26.1.11

Uma nota de cinquenta reais

No último final de semana deparei-me com um sentimento estranho que me fez sentar em frente ao computador e escrever estas linhas. Na fila da Araujo Drugstore de um shopping qualquer, vi jogado naquele balcãozinho de chicletes, aquele mesmo que fica na boca do caixa só para te fazer gastar 3 reais a mais comprando uma balinha na hora de pagar a conta, uma nota de 50 reais. Ela estava ali deitada, tranquila, passando incólume pelos olhos alheios, rápidos e superficiais do dia a dia. Era uma nota não notada, digamos assim.

Ao bater os olhos nela veio o tal sentimento que me trouxe a esse texto. Primeiro uma excitação rápida: Opa, ganhei essa grana. Em seguida, ao ver uma moça que aparentemente tinha ido buscar um outro produto voltar à boca daquele caixa, a frustração: Putz, ela vai pegar minha grana. Bem, ela não pegou.

Nesse momento, em poucos instantes, eu recriava a história da identidade brasileira em minha mente.

O dinheiro não era meu, talvez fosse daquela dona, talvez não. Com toda honestidade, não sou nem nunca fui nenhum santo. Entretanto, me orgulho de ser um cara com retidão moral e ética. Fui criado para ser assim e gosto de ser assim. Não me traz sofrimento ser passado para trás quando tenho certeza de que minha ação se pauta na honestidade. Posso ser um otário, mas sou um otário que tem certeza de que ser otário é a opção mais correta.

Só que o meu impulso ao ver aquela nota de cinqüenta reais foi de tomá-la sorrateiramente e seguir em frente.

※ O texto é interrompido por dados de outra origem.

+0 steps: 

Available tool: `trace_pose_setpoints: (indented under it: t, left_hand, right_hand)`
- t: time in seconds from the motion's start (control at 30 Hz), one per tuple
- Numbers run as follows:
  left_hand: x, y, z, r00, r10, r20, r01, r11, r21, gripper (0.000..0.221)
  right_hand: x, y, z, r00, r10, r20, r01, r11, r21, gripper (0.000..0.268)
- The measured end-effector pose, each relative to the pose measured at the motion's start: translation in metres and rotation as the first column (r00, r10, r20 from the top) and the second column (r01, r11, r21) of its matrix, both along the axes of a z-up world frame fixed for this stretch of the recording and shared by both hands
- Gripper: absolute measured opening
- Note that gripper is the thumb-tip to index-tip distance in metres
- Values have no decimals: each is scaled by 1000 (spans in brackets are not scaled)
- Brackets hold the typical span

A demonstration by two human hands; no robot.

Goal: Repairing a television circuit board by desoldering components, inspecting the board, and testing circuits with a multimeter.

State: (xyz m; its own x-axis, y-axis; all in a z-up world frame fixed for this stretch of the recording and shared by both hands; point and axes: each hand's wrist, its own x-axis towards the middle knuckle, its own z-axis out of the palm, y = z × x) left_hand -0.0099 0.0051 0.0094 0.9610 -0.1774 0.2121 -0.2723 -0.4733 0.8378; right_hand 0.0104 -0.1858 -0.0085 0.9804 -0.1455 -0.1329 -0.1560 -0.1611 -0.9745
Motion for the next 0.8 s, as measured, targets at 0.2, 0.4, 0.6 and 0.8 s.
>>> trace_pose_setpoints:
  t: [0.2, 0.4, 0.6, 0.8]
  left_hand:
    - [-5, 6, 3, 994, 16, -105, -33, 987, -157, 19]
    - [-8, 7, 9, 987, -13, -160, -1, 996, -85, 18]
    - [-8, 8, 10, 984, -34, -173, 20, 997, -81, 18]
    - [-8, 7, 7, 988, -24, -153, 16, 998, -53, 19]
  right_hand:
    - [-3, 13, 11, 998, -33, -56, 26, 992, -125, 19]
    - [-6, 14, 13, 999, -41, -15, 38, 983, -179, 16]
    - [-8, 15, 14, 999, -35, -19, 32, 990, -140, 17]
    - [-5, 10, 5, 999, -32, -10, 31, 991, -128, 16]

Cerca de dois minutos se passaram e o sentimento aprofundou-se. Àquela altura ainda pensava qual seria a conduta correta a seguir: cutucar a dona, perguntar se era dela aquele dinheiro? Ou pegar e usar? Ou ainda pegar e doar? Entregar o dinheiro para a caixa para quando o dono voltasse para buscar?

E o impulso de guardá-la em minha carteira?

Afinal de contas eu sou, como penso, uma pessoa boa?

Se eu fosse de fato bom estaria precisando passar por aquela reflexão? Uma pessoa realmente boa não teria o impulso de simplesmente entregar o dinheiro a alguém e seguir em frente?

Complexo, muito complexo.

Chegou minha vez, no caixa ao lado.

Paguei a compra com os meus cinqüenta reais, que ganhei trabalhando duro em Juiz de Fora, minha nova casa.

Passando ao lado da moça que escondia, mal sabia ela, cinqüenta reais em sua frente, toquei-a no ombro e disse:

_ Senhora, tem uma nota de cinqüenta reais na sua frente.

E ela:

_ Olha, é mesmo! Será que caiu da minha bolsa?

Pela resposta eu já percebi que não passava pela cabeça dela a mesma reflexão moral que passava pela minha. O dinheiro não era dela, e ela iria embolsá-lo. Olhei para o caixa e vi num panfleto a simpática baleia, símbolo de um hospital em Belo Horizonte que já me recebeu como voluntário, vestido de palhaço para alegrar as crianças com câncer lá pelos meus 17 anos.

_ Caso não seja da senhora, doe para o Hospital da Baleia.

Segui meu rumo sem olhar pra trás. Não queria ver nos olhos dela a esperteza marota do brasileiro corrente e me indignar.

A dúvida continua. Eu sou bom por natureza ou sou como qualquer espertalhão? Talvez seja um espertalhão com alguns valores incrustados na base da porrada ao longo da vida.

Uma coisa é fato, fui embora de consciência tranqüila, mas com uma pulga atrás da orelha.

Eu sou um otário. Isso já disse desde o começo. Posso ter dúvidas se sou ou não uma pessoa boa, mas isso por si só já é suficiente para ser o tipo de otário que dorme em paz todas as noites.